### PROBLEM
No pictures go into the output, which should consist only of the lines from the first line of the data through the line with "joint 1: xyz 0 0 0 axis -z", copied exactly.

** Opening DATA LISTING block **

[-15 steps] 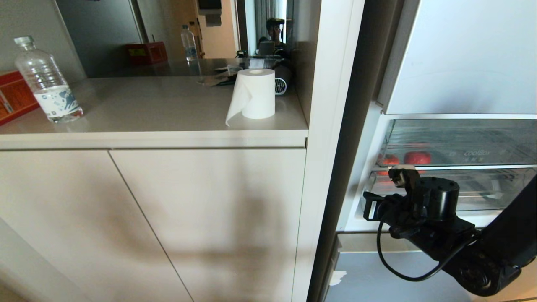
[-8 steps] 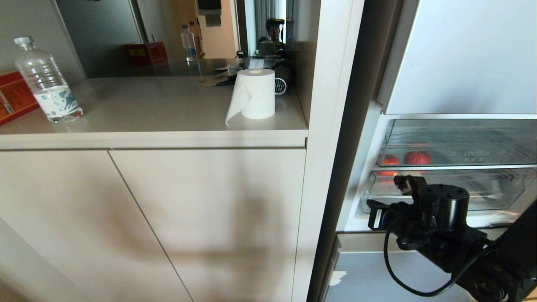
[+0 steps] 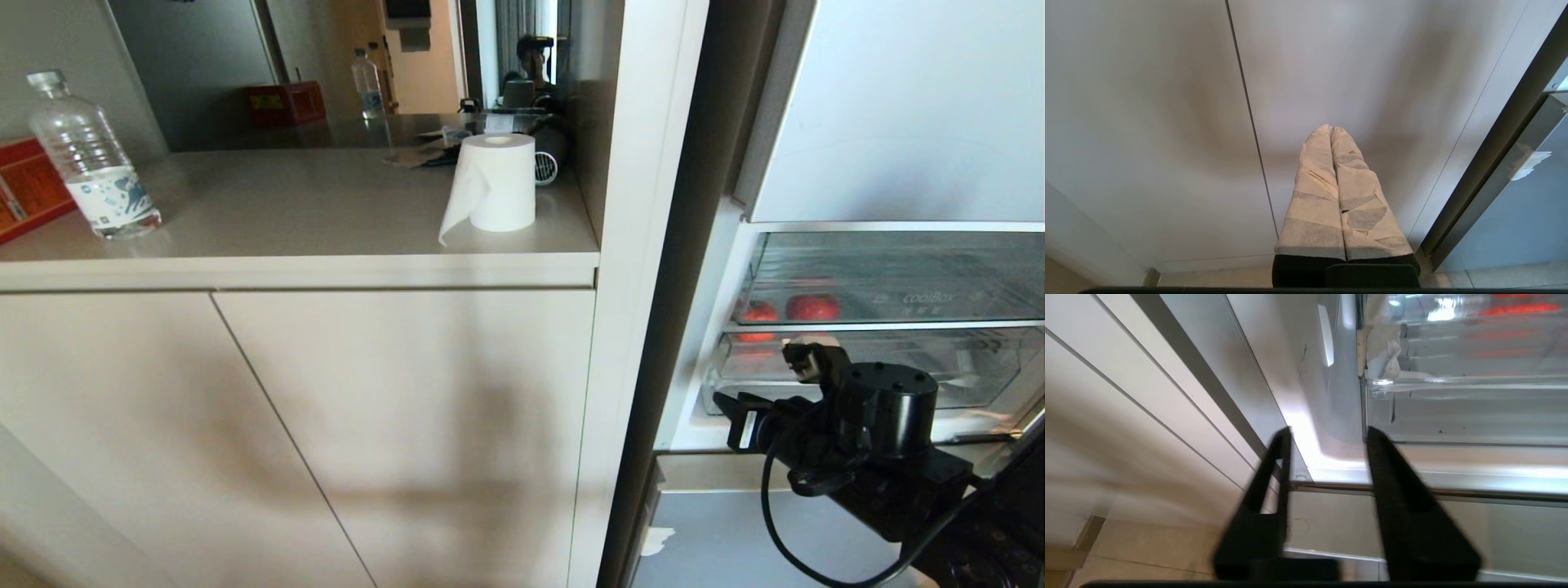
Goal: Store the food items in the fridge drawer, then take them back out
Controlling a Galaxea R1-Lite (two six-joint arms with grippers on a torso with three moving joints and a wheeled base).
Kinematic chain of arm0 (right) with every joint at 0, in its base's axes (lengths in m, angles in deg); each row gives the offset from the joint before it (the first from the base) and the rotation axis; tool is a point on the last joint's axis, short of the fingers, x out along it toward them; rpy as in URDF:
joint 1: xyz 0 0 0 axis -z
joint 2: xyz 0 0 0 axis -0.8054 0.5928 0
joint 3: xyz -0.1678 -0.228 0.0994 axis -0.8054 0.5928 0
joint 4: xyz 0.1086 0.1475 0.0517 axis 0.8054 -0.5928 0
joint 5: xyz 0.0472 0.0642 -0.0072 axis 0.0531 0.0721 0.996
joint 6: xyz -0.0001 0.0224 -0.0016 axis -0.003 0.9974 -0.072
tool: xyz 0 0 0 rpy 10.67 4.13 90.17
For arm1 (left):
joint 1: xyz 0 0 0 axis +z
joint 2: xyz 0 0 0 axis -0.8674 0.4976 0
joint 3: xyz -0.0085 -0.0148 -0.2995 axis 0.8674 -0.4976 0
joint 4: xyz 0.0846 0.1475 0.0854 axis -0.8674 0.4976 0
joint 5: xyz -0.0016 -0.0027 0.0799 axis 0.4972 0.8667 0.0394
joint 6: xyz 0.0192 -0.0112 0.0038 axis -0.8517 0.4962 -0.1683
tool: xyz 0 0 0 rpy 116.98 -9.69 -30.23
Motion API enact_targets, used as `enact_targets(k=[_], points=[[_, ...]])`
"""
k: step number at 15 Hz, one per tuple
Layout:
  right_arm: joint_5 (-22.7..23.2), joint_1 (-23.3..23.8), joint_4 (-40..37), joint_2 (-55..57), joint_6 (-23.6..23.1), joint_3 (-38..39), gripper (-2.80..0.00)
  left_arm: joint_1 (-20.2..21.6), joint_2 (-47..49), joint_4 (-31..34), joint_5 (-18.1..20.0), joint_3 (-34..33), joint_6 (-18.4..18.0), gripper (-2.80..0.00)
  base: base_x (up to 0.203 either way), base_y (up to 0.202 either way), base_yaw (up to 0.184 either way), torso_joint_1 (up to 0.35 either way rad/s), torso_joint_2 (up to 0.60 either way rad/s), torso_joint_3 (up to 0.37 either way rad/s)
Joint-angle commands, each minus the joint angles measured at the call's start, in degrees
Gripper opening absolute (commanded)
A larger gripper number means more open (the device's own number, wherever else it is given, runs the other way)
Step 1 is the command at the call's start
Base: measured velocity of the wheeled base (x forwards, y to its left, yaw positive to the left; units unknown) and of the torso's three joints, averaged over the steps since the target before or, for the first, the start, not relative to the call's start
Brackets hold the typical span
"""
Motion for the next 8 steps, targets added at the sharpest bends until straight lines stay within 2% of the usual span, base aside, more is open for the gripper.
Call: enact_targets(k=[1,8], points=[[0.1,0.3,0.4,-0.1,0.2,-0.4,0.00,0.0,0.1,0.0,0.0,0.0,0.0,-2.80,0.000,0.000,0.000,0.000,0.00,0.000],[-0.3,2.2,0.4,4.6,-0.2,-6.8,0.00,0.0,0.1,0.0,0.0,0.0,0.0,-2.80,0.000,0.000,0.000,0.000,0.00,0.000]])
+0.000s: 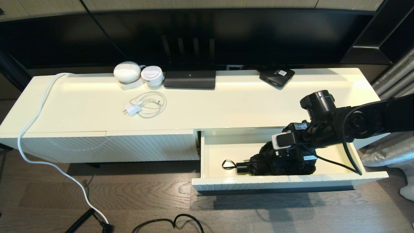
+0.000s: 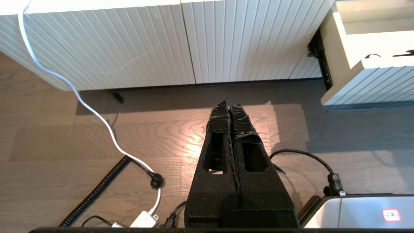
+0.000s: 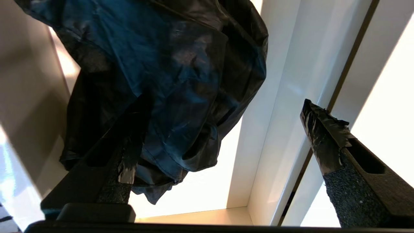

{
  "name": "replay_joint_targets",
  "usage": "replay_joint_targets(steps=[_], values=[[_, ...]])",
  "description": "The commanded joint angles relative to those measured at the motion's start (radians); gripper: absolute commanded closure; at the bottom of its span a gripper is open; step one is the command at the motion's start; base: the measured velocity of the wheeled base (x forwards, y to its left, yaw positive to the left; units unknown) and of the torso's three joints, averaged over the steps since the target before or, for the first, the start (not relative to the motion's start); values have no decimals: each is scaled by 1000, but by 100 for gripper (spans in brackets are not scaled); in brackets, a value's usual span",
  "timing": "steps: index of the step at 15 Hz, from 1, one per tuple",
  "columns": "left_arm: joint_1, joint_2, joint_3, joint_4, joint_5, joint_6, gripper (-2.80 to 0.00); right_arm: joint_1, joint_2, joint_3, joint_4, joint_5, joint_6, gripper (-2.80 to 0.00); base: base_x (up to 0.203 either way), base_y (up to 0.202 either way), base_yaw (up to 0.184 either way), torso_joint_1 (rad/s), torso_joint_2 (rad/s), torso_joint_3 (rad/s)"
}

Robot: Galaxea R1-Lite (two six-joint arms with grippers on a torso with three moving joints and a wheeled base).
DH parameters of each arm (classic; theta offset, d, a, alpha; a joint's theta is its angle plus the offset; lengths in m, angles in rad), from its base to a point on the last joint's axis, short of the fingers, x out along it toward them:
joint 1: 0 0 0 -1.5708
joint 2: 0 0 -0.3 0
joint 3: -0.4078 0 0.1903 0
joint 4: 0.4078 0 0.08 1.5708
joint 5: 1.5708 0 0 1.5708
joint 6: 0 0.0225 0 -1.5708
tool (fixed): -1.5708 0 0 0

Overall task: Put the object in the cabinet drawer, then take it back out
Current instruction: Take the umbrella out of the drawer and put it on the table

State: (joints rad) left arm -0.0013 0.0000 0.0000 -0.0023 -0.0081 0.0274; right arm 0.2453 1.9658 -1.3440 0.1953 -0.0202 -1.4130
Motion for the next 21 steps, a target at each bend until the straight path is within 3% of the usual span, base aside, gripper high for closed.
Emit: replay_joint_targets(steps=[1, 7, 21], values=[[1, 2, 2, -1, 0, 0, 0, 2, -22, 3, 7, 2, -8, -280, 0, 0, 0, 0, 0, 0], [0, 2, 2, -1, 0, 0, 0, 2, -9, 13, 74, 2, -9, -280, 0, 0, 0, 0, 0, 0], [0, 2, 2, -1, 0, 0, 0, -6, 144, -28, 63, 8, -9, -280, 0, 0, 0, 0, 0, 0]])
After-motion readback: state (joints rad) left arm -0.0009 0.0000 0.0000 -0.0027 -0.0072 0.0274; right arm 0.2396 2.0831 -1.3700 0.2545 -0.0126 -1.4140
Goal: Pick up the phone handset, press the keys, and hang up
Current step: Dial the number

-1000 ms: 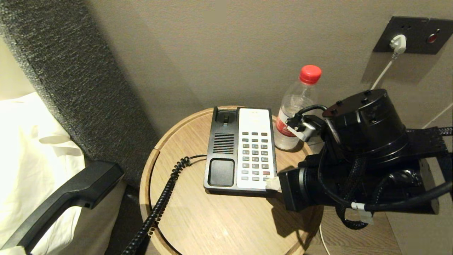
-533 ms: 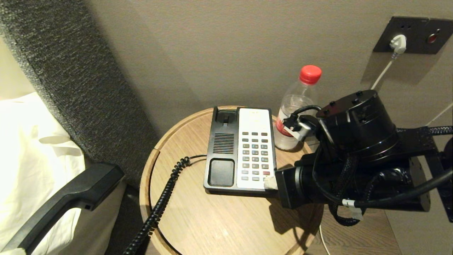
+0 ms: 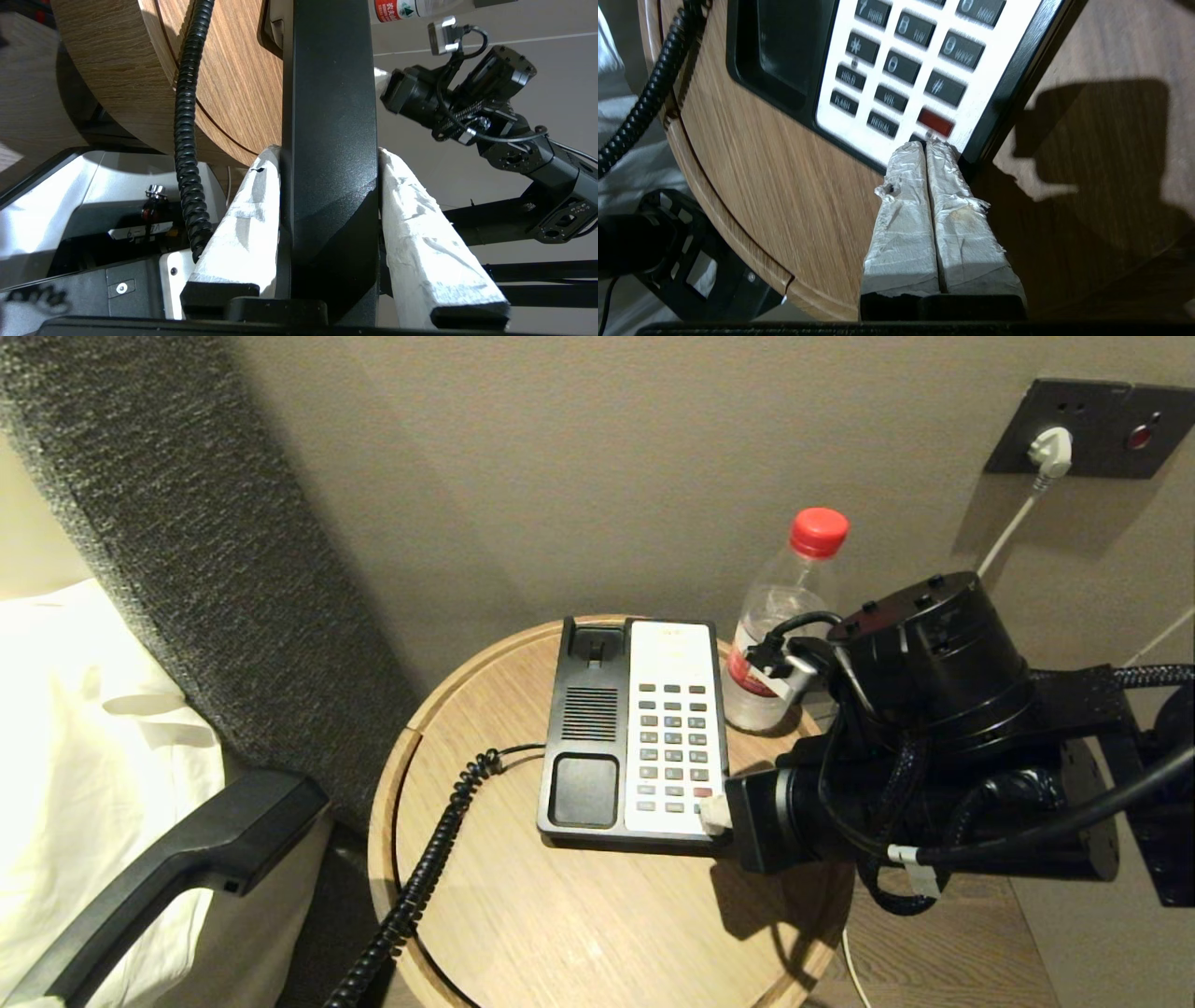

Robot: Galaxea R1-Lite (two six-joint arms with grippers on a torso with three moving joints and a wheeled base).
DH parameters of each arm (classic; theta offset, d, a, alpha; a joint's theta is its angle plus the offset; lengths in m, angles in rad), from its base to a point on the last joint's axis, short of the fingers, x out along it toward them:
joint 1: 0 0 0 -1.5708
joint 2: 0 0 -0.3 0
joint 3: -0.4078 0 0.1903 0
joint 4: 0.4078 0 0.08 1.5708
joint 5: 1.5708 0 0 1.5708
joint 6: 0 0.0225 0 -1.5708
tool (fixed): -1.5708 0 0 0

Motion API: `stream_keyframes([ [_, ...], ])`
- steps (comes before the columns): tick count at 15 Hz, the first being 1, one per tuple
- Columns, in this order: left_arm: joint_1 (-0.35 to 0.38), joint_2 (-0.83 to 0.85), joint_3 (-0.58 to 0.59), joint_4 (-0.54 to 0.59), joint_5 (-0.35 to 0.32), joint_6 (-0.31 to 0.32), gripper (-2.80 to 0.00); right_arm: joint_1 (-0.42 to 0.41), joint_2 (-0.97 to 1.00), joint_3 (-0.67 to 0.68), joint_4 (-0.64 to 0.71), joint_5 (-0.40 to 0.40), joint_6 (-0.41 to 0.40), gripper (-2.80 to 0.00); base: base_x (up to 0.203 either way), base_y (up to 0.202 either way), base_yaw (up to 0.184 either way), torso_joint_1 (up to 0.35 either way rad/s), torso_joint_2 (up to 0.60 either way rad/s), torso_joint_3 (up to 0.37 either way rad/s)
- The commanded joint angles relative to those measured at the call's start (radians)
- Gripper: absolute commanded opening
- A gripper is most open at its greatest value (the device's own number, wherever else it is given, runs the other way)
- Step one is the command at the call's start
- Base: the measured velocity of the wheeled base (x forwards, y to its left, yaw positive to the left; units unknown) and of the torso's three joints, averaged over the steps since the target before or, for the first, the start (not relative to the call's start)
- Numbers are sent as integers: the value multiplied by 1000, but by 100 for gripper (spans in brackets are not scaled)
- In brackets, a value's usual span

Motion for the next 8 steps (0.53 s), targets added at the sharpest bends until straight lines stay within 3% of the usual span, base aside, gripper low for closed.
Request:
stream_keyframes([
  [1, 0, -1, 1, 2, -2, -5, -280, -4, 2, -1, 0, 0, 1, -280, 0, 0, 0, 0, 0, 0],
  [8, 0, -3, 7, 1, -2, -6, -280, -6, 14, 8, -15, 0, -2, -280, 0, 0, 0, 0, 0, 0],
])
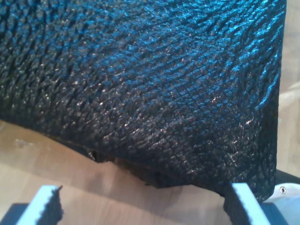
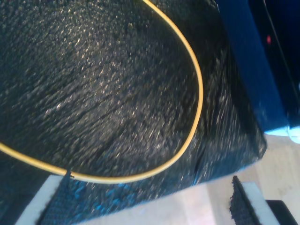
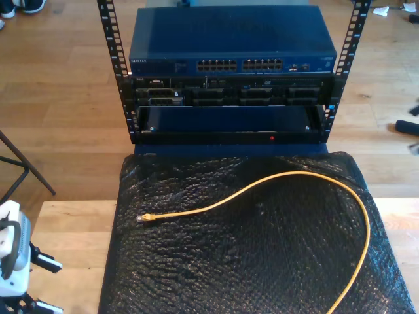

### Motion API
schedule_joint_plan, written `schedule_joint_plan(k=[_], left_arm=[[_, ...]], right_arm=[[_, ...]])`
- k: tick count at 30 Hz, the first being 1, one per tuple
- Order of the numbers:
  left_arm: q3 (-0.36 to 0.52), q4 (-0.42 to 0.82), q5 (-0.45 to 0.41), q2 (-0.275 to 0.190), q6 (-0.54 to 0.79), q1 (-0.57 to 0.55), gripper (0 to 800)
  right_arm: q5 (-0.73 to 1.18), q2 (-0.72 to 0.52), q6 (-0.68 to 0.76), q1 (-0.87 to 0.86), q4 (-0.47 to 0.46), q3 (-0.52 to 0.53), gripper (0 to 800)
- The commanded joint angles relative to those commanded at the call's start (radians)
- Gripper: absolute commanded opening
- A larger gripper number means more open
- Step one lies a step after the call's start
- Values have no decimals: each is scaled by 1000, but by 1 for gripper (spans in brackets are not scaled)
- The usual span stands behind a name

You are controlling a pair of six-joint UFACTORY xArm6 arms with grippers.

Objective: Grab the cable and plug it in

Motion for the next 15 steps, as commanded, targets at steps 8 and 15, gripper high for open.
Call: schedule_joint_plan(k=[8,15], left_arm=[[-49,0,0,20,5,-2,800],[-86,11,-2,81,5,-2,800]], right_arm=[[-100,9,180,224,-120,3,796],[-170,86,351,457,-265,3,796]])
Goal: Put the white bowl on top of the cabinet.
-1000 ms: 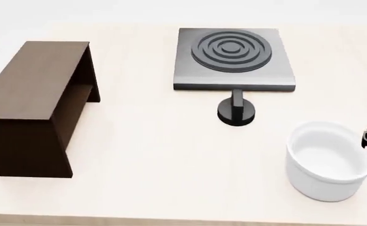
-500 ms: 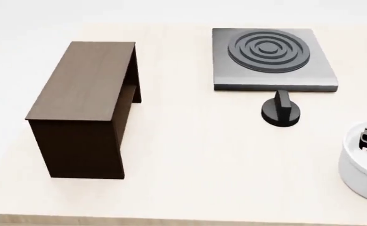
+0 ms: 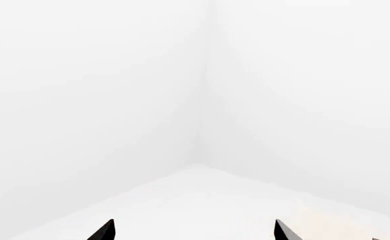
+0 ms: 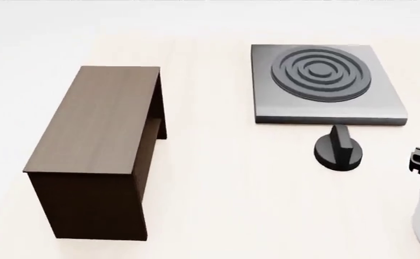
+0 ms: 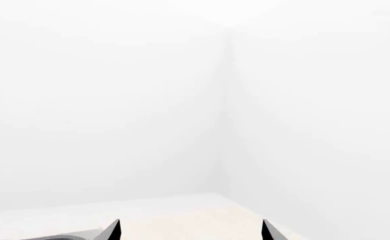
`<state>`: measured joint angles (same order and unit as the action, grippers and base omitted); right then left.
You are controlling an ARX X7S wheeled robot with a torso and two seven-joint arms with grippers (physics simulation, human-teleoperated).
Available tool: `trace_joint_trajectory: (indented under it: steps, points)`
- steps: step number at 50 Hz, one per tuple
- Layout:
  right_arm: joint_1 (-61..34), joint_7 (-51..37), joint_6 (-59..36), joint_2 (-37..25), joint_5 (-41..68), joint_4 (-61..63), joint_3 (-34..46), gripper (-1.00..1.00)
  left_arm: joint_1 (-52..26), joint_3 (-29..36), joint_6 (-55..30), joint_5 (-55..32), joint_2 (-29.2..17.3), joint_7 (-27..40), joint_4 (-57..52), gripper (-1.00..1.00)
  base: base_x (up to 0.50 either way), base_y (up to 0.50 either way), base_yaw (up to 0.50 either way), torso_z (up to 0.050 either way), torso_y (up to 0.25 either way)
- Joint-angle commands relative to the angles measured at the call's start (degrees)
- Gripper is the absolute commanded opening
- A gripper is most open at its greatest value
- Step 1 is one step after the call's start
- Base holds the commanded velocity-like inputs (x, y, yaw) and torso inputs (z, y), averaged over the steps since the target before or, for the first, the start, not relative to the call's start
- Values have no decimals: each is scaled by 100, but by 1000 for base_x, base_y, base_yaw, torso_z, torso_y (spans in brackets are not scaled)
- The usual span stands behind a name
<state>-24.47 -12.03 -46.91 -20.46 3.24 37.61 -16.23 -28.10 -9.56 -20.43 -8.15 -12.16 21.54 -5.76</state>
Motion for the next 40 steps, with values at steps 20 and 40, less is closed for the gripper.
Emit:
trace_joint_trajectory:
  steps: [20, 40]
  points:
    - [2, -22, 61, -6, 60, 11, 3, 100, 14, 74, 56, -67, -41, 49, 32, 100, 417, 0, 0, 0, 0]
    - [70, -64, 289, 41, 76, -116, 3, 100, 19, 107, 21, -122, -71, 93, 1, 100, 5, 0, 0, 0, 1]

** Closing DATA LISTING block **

### SOLUTION FOR THIS TASK
[-15 steps] 
[-8 steps] 
[+0 steps] 
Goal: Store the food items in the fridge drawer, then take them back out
Controlling a Galaxea R1-Lite (two six-joint arms with grippers on a torso with three moving joints and a wheeled base).
Kinematic chain of arm0 (right) with every joint at 0, in its base's axes (lengths in m, angles in deg); each row gives the offset from the joint before it (the first from the base) and the rotation axis; tool is a point on the last joint's axis, short of the fingers, x out along it toward them; rpy as in URDF:
joint 1: xyz 0 0 0 axis -z

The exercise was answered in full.